A lone inventor has developed a data compression algorithm that defies the theoretical “Shannon Limit“. The press hasn’t covered this recent news, even though it has dramatic implications. This is probably because the technique is so very arcane. The inventor is none other than the great-great-great granddaughter of the inventor of the tabulated punch card, Herman Hollerith.
The algorithm reduces most of the data while converting the remaining information into as many ones as possible. This not only shrinks storage requirements and costs, but in the case of flash memory, it also has an important impact on total power. Flash is erased by setting all bits to ones, and bits are written by either leaving them alone (one) or by changing them (zero). The fewer zeros in the code, the less energy required to change the bits. Energy is also saved during an erase, since fewer bits need to be brought back to the erased state.

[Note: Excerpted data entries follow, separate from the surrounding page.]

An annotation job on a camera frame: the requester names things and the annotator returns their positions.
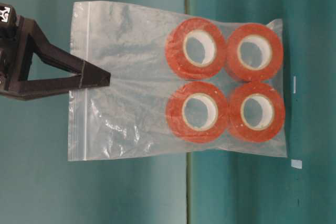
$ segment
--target orange tape
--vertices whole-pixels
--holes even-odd
[[[208,120],[200,128],[189,125],[184,108],[190,98],[208,101]],[[195,81],[178,89],[166,105],[166,121],[177,137],[188,142],[208,143],[218,138],[228,125],[228,103],[214,85]]]
[[[258,125],[251,126],[244,116],[244,104],[256,100],[263,109]],[[285,122],[285,105],[278,92],[268,84],[250,82],[238,87],[229,97],[229,133],[250,142],[265,142],[278,134]]]
[[[202,63],[194,62],[186,52],[188,38],[198,39],[205,49]],[[201,80],[217,74],[226,58],[225,39],[213,23],[203,18],[190,18],[179,24],[167,37],[166,60],[181,78]]]
[[[241,59],[240,47],[243,42],[255,43],[261,50],[262,62],[259,67],[253,68]],[[267,80],[280,69],[283,54],[282,43],[271,29],[261,24],[242,25],[228,39],[225,70],[236,80]]]

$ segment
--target plastic bag
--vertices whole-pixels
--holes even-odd
[[[185,85],[208,83],[211,89],[219,89],[230,104],[230,94],[248,84],[235,80],[222,67],[210,78],[199,76],[201,80],[196,82],[181,78],[172,70],[166,57],[167,40],[179,24],[191,16],[114,2],[75,3],[73,11],[71,53],[111,72],[112,77],[110,87],[70,92],[70,161],[143,157],[209,148],[269,156],[287,155],[283,126],[272,139],[260,143],[242,140],[227,129],[219,132],[215,139],[205,142],[197,142],[196,138],[188,141],[173,133],[171,126],[174,127],[174,123],[169,125],[167,122],[167,104],[178,90],[185,90]],[[233,31],[243,25],[210,22],[221,31],[226,42]],[[281,40],[280,19],[272,21],[267,27]],[[184,43],[183,50],[196,55],[194,62],[204,63],[207,50],[220,50],[204,49],[197,42],[202,42],[198,34],[191,37],[190,43]],[[247,40],[243,46],[247,55],[253,52],[257,55],[260,50],[266,50],[260,48],[258,51],[253,47],[253,39]],[[264,83],[271,85],[282,97],[282,68]],[[183,104],[183,119],[187,118],[186,121],[196,131],[207,125],[207,118],[221,118],[219,111],[222,111],[222,106],[217,106],[215,116],[211,116],[209,105],[206,101],[202,104],[202,99],[206,98],[193,98]],[[249,102],[247,110],[250,109],[251,113],[246,116],[246,119],[250,117],[249,120],[254,120],[251,122],[254,126],[262,124],[263,118],[267,117],[256,101]]]

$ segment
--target ziplock bag
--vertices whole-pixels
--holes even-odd
[[[70,161],[209,148],[287,155],[280,19],[220,23],[115,2],[73,11],[71,53],[112,77],[70,92]]]

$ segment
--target tape roll
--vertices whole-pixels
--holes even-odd
[[[208,111],[207,121],[201,127],[190,125],[185,108],[190,99],[203,102]],[[188,142],[208,143],[218,138],[228,126],[228,102],[214,85],[195,81],[179,88],[166,105],[167,123],[177,137]]]
[[[257,125],[247,122],[244,107],[249,99],[262,108],[261,120]],[[278,92],[268,84],[250,82],[238,87],[229,97],[229,132],[231,135],[250,142],[265,142],[281,130],[285,122],[285,106]]]
[[[241,46],[245,42],[260,49],[258,66],[252,67],[243,61]],[[246,24],[238,27],[228,39],[225,69],[236,80],[263,81],[279,71],[283,56],[282,43],[275,32],[261,24]]]
[[[191,59],[187,41],[197,39],[204,47],[201,63]],[[226,43],[222,32],[203,18],[190,18],[179,24],[167,37],[165,55],[168,65],[181,78],[202,80],[217,74],[224,66]]]

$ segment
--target teal floor
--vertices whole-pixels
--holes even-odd
[[[284,19],[289,158],[189,155],[190,223],[335,223],[336,0],[187,0],[223,22]],[[296,93],[293,78],[296,77]],[[291,167],[302,160],[302,169]]]

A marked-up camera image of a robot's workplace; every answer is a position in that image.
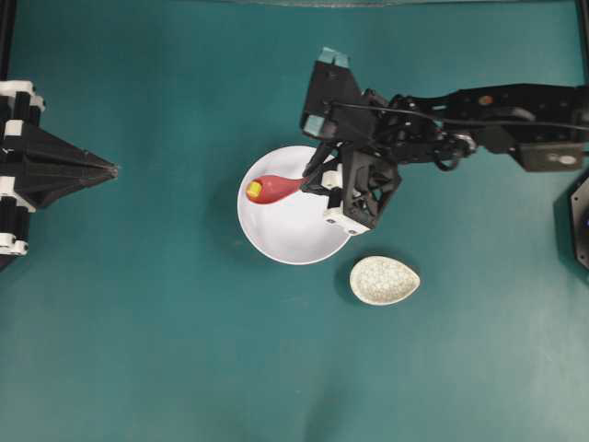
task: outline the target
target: table
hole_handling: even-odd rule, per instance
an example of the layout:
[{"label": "table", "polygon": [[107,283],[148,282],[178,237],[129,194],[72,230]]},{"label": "table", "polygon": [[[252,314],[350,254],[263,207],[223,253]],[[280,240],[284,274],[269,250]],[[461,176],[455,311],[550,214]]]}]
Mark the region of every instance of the table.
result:
[{"label": "table", "polygon": [[[410,166],[379,228],[328,261],[248,244],[240,178],[309,143],[297,124],[324,45],[389,96],[583,82],[571,1],[20,2],[10,77],[47,99],[41,127],[121,173],[35,215],[29,256],[2,273],[3,440],[589,437],[576,175],[486,152],[451,174]],[[348,274],[373,254],[415,267],[420,290],[357,302]]]}]

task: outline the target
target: cable
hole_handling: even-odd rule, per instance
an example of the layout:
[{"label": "cable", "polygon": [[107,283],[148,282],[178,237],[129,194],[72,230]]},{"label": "cable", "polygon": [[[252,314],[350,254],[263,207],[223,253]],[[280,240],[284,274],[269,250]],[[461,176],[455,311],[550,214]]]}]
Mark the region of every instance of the cable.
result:
[{"label": "cable", "polygon": [[517,121],[513,121],[513,120],[489,120],[489,121],[457,120],[454,118],[438,117],[437,115],[433,115],[431,113],[419,112],[418,110],[391,109],[391,108],[383,108],[380,106],[366,106],[364,104],[339,103],[338,101],[333,101],[331,103],[331,105],[339,106],[341,108],[363,109],[365,111],[404,113],[406,115],[414,115],[416,117],[426,118],[426,119],[432,120],[434,122],[445,122],[446,124],[457,124],[457,125],[463,125],[463,126],[550,126],[550,127],[560,127],[562,129],[575,129],[578,131],[588,131],[589,132],[589,126],[581,126],[578,124],[568,124],[565,122],[517,122]]}]

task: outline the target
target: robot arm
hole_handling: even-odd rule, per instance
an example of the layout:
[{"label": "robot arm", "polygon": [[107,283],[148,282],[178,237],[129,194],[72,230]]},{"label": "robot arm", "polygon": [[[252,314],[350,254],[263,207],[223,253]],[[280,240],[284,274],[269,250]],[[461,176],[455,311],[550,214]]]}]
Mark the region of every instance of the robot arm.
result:
[{"label": "robot arm", "polygon": [[575,170],[588,123],[588,87],[519,84],[387,101],[362,92],[348,57],[326,48],[301,118],[304,134],[321,142],[301,190],[328,196],[326,221],[358,235],[376,227],[400,185],[401,165],[432,162],[450,171],[484,146],[526,171]]}]

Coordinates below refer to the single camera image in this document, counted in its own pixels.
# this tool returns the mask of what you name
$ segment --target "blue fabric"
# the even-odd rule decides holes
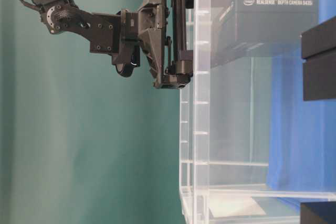
[[[320,0],[319,22],[336,15]],[[300,48],[272,60],[267,184],[273,190],[336,191],[336,100],[304,102]],[[299,209],[304,201],[281,199]]]

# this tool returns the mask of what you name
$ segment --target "green backdrop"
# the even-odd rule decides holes
[[[142,0],[75,0],[89,12]],[[74,34],[49,35],[18,0],[0,3],[0,223],[184,223],[178,92],[130,79]]]

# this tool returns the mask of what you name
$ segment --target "clear acrylic box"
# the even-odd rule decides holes
[[[334,5],[195,0],[194,77],[180,97],[187,223],[299,223],[301,202],[336,200],[336,101],[303,101],[300,51]]]

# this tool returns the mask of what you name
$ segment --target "white paper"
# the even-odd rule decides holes
[[[266,215],[254,199],[246,196],[211,195],[209,208],[215,218]]]

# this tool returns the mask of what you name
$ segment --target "robotic arm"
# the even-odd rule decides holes
[[[166,0],[144,0],[137,12],[123,9],[116,15],[87,13],[74,0],[20,0],[39,12],[52,35],[65,31],[90,41],[90,52],[107,54],[118,74],[130,77],[140,66],[140,48],[146,54],[157,89],[180,89],[193,76],[193,52],[186,50],[185,13],[193,0],[172,0],[174,58],[172,40],[166,35],[170,11]],[[165,47],[168,62],[165,64]]]

To explain the algorithm in its simplest terms, a byte of data is evaluated. If it has more zero bits than one bits the byte is inverted and an index bit is set to reflect this fact. Next, the four bits on either side of the byte are evaluated and if one has more zeros than ones it is inverted and another index bit is set. This process continues until all of the data bits become ones, resulting in seven index bits to represent the original 8-bit byte.

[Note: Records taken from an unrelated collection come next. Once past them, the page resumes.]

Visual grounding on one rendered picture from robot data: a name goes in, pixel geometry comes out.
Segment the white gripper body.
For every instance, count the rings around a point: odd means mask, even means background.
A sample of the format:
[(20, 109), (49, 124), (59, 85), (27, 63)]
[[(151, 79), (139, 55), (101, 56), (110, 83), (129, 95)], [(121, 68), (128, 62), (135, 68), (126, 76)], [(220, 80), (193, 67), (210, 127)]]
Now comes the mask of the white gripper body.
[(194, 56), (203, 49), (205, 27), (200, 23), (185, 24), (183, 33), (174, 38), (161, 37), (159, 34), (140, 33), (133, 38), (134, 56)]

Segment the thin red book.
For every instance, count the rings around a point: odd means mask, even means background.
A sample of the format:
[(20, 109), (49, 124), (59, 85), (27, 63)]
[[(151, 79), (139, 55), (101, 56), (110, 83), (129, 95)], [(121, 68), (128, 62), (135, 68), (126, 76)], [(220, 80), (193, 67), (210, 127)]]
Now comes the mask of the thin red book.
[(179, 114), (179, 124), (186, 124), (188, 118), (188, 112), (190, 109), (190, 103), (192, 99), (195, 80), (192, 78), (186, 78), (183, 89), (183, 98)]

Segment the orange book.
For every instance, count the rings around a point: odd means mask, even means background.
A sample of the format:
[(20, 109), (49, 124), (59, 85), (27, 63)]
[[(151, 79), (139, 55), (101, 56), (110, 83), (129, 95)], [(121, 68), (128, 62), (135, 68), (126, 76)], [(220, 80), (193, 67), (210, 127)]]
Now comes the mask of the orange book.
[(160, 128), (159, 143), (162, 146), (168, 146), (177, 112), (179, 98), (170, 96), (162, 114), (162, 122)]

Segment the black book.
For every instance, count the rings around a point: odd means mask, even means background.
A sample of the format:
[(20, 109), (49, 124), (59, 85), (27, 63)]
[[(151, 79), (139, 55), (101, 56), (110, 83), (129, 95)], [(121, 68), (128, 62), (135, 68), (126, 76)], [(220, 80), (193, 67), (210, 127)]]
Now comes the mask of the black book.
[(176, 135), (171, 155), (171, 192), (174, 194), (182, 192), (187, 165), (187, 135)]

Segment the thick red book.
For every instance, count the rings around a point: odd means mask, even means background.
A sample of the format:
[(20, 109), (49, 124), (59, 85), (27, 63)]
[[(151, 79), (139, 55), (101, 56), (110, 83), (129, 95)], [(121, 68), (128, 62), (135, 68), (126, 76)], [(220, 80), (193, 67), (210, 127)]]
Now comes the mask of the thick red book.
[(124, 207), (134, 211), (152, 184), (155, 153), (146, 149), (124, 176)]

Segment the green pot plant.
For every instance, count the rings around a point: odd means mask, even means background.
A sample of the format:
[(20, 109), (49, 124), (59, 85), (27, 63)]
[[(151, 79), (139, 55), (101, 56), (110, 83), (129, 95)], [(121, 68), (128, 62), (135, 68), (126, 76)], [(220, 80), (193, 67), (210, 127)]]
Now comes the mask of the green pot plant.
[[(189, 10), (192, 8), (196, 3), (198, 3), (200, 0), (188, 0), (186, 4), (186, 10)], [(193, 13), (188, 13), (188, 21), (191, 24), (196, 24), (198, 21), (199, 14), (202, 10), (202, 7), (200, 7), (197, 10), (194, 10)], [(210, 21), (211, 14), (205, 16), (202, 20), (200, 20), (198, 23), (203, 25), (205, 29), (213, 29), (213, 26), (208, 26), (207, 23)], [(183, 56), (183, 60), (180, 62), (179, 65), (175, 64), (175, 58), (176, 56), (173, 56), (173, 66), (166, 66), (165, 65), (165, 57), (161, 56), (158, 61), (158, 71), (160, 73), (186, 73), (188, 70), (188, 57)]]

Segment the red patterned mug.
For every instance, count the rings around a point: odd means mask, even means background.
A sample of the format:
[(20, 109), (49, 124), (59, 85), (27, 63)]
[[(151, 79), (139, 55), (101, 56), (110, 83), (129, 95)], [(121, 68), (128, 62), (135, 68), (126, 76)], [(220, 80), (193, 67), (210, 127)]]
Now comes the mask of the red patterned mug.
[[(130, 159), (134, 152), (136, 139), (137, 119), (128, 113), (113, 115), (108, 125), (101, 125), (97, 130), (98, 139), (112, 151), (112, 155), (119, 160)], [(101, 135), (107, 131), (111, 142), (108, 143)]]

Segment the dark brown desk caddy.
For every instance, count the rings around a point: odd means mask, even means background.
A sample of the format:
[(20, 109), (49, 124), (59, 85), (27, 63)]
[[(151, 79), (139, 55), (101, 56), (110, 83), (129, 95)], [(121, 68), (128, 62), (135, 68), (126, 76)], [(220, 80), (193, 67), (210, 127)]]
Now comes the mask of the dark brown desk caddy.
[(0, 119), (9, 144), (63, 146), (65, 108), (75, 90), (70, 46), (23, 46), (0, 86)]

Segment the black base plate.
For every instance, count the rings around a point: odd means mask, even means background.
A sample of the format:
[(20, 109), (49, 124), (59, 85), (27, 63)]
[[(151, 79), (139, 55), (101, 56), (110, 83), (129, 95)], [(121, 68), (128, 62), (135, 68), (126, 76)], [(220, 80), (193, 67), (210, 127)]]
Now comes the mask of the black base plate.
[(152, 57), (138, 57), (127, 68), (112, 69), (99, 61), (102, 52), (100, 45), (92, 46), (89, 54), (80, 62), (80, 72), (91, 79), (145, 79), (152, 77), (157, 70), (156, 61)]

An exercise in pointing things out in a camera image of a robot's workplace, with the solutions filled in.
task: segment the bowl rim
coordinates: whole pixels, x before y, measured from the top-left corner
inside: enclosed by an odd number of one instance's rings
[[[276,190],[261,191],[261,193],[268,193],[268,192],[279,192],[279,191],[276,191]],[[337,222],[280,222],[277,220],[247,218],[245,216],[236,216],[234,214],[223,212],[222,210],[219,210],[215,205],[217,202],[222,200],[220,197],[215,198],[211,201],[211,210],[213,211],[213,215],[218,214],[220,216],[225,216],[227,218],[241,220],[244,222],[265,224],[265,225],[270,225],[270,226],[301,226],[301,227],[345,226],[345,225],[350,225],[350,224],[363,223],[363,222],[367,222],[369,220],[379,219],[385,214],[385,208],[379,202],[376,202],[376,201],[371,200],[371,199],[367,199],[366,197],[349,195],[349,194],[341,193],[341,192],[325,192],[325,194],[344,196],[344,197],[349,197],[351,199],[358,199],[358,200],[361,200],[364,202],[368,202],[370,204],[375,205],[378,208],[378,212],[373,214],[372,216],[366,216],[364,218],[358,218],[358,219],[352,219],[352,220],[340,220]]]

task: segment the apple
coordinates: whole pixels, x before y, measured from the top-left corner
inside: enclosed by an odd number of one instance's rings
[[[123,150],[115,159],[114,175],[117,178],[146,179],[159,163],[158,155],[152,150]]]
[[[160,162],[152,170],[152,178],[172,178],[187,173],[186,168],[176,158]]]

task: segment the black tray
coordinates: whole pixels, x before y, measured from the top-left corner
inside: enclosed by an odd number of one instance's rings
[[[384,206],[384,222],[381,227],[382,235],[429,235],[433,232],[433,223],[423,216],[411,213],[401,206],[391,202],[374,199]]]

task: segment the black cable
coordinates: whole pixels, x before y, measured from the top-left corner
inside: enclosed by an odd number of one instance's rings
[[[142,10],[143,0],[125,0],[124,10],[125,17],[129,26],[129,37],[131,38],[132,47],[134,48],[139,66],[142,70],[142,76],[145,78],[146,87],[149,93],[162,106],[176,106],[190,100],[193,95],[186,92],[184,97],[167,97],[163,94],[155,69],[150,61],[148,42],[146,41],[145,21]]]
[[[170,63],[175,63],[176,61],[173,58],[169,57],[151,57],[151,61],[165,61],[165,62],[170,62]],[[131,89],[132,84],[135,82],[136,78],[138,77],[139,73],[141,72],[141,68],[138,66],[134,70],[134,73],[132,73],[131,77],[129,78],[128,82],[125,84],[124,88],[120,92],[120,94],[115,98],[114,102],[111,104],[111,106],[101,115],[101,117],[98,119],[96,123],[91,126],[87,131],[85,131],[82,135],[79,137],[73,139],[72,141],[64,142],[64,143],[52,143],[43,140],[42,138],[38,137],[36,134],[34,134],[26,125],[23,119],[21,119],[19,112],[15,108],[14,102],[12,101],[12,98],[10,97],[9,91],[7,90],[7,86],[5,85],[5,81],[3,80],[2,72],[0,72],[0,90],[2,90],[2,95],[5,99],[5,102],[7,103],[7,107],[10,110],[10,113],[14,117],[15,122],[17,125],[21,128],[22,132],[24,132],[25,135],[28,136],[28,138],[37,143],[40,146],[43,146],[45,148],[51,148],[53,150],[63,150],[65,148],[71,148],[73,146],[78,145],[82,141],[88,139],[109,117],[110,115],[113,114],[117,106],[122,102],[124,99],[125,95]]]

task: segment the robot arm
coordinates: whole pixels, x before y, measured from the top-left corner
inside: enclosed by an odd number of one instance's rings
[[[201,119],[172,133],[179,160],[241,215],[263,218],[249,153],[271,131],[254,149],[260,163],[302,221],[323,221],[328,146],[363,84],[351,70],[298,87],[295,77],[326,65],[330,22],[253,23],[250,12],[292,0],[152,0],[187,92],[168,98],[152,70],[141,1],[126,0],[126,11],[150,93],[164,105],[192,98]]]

Since the process can only be performed on even numbers of bits, the next step is to index the indexes by approaching them vertically (across eight addresses) one bit at a time. The least significant index bit of addresses 0-7 are compressed, then the next most significant bit, etc.

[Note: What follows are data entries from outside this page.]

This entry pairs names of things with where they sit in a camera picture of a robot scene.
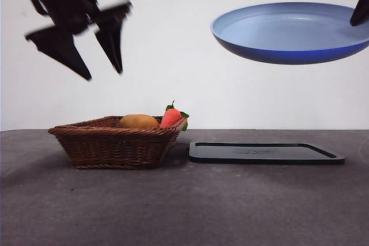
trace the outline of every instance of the black tray
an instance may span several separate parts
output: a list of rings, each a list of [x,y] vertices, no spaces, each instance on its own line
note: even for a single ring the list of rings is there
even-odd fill
[[[345,158],[306,143],[193,142],[192,162],[215,164],[343,164]]]

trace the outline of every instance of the gray table
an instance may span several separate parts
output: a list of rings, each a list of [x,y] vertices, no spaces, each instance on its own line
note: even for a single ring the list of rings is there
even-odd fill
[[[306,142],[346,164],[195,164],[191,141]],[[189,130],[149,171],[71,169],[46,130],[2,132],[1,241],[368,246],[369,131]]]

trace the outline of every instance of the wicker basket
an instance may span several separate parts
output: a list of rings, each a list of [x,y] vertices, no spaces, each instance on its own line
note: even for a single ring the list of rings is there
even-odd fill
[[[121,116],[56,126],[48,130],[72,161],[72,168],[157,168],[186,124],[166,128],[117,128]],[[162,116],[155,116],[161,122]]]

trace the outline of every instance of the blue frying pan
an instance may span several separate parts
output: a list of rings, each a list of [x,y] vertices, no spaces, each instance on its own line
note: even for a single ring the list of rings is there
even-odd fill
[[[212,22],[217,41],[241,57],[302,65],[351,56],[369,46],[369,20],[350,24],[354,9],[287,2],[245,7]]]

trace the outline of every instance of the tray rim
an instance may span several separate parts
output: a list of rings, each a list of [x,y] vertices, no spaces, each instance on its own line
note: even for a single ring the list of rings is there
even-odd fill
[[[233,12],[238,11],[238,10],[248,9],[248,8],[252,8],[252,7],[269,6],[269,5],[282,5],[282,4],[313,4],[313,5],[336,6],[336,7],[343,7],[343,8],[351,9],[352,12],[354,11],[354,8],[349,7],[349,6],[332,4],[332,3],[323,3],[323,2],[298,2],[298,1],[291,1],[291,2],[263,3],[263,4],[258,4],[258,5],[240,7],[240,8],[237,8],[237,9],[234,9],[234,10],[231,10],[231,11],[228,11],[226,13],[223,13],[220,16],[217,16],[215,19],[212,20],[212,22],[210,24],[210,30],[212,31],[213,36],[215,36],[217,39],[222,40],[222,41],[224,41],[226,43],[232,44],[232,45],[237,46],[237,47],[242,47],[242,48],[247,48],[247,49],[253,49],[253,50],[262,50],[262,51],[275,51],[275,52],[314,52],[314,51],[328,51],[328,50],[342,49],[342,48],[345,48],[345,47],[353,47],[353,46],[358,46],[360,44],[369,43],[369,36],[368,36],[367,39],[358,41],[358,42],[353,43],[353,44],[347,44],[347,45],[341,46],[341,47],[319,48],[319,49],[312,49],[312,50],[288,50],[288,49],[286,49],[286,50],[274,50],[274,49],[267,49],[267,48],[255,48],[255,47],[243,46],[241,44],[236,44],[236,43],[233,43],[233,42],[224,40],[221,36],[219,36],[219,34],[214,29],[214,23],[219,18],[221,18],[222,16],[224,16],[226,14],[230,14],[230,13],[233,13]]]
[[[257,147],[257,145],[261,146],[269,146],[269,147],[306,147],[324,156],[328,157],[327,159],[317,160],[317,159],[273,159],[273,158],[251,158],[251,159],[242,159],[242,158],[199,158],[191,155],[191,152],[194,153],[197,147],[197,144],[205,143],[205,144],[218,144],[220,145],[250,145],[253,147]],[[335,164],[344,164],[345,157],[336,154],[332,151],[326,151],[321,149],[319,146],[312,143],[305,142],[206,142],[206,141],[198,141],[191,142],[189,148],[189,160],[197,163],[212,163],[212,164],[302,164],[302,165],[335,165]]]

The algorithm repeats the process diagonally across the array, then diagonally in the other direction. By this time each address has been reduced back to an even number of bits, so the original process can start again. After several iterations the entire data set has been compressed by several thousand times and the remaining data consists of mostly ones. With an infinite number of iterations the data could be reduced to a single bit.
Decompression involves a simple reversal of this process.
The Memory Guy was fortunate enough to be able to speak to the inventor, Ms. April Hollerith, on the phone.
My famous ancestor was highly focused on efficiency. One idea that he had was to minimize the number of holes punched in his cards, because this required human effort. Not only was it tiring to use the original hole-punching machines, but the more holes that had to be punched, the greater the number of human errors that resulted.
He tried boiling the original scheme down to a number of index tables and mnemonic devices, but found that the approach was far too complex for the workers who punched the cards and later abandoned the concept. From time to time over the years university researchers have explored the technique, but it wasn’t until recently that computing power became sufficiently inexpensive that his 1885 invention could be economically implemented. Here we are, 130 years later, and this inventor’s idea is poised to change the world of computing.
When I asked Ms. Hollerith what she intended to call the algorithm she replied that the Hollerith name was already too highly connected to the world of punched cards, and would be a poor choice. This led her to decide to base its title on her first name. Since the algorithm converts as much data as possible into ones she has given it the name “April 1”.